» About this exercise
Repeat only the lines between the one with "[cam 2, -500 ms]" and the end of the material below, both ends included. Omit any picture.
--------------------------------------------------
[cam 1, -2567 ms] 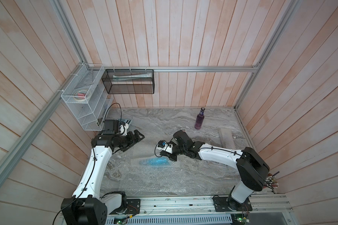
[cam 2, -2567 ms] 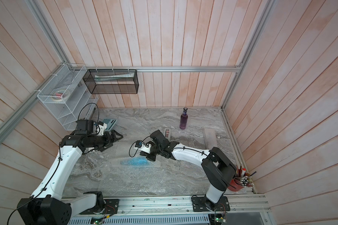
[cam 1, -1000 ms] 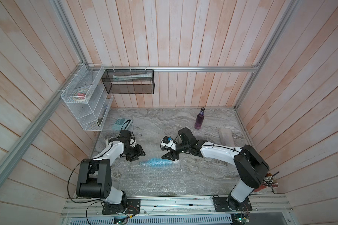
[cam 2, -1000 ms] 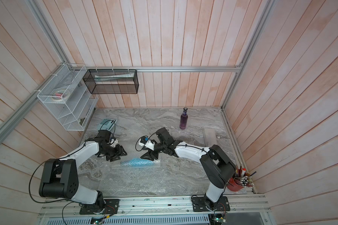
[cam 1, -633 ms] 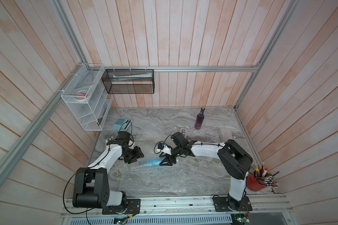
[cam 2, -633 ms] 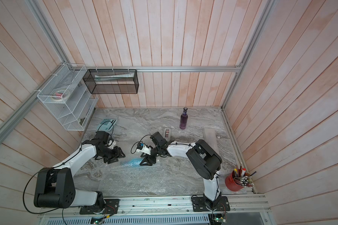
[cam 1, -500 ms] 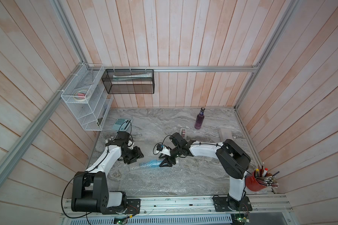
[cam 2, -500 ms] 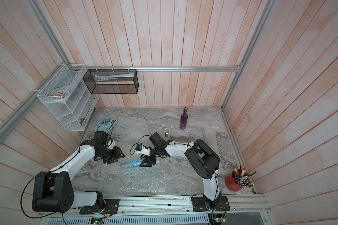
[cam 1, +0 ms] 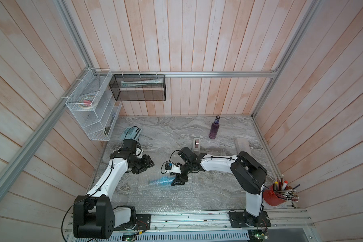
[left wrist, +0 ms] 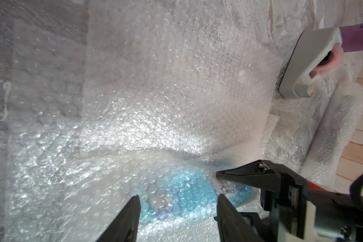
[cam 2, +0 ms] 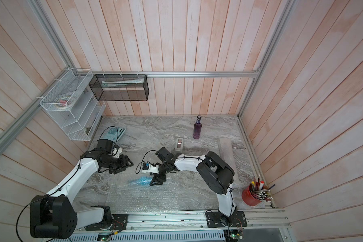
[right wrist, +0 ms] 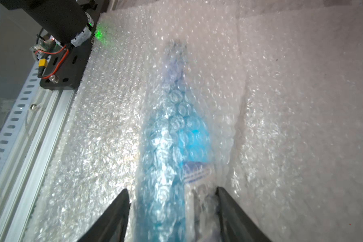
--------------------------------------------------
» Your solution
[cam 2, -500 ms] 
[cam 1, +0 ms] 
[left wrist, +0 ms] 
[cam 2, +0 ms] 
[right wrist, +0 ms] 

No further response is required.